What needs to be done:
Tally up the lines in the material where the word "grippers" appears, then give the total and nothing else.
══════
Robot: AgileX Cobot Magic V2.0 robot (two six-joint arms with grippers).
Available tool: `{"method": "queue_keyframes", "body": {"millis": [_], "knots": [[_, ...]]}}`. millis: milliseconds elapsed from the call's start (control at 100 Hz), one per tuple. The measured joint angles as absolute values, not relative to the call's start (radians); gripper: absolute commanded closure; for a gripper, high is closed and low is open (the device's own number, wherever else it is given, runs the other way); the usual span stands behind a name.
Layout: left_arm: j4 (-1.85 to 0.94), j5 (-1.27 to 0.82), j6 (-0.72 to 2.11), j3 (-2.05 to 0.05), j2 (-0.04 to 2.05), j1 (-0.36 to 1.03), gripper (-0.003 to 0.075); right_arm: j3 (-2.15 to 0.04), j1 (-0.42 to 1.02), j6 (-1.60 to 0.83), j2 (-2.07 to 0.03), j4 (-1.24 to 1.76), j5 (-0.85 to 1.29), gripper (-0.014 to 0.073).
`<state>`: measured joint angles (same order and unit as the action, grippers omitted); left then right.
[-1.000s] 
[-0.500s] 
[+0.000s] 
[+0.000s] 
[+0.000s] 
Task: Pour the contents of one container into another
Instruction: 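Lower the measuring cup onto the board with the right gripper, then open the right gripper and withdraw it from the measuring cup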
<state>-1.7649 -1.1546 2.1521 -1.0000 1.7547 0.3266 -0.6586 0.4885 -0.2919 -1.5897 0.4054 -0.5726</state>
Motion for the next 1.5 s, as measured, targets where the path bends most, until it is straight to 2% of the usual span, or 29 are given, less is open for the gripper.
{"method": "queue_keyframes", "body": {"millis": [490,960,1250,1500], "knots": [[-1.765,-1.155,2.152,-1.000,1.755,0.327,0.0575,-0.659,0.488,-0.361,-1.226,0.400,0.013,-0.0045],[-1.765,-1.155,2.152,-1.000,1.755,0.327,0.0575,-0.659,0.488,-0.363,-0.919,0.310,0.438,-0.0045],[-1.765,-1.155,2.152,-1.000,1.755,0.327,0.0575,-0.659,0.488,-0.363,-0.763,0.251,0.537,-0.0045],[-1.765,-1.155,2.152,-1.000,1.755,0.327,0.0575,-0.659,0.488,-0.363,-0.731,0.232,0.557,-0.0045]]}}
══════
Answer below:
2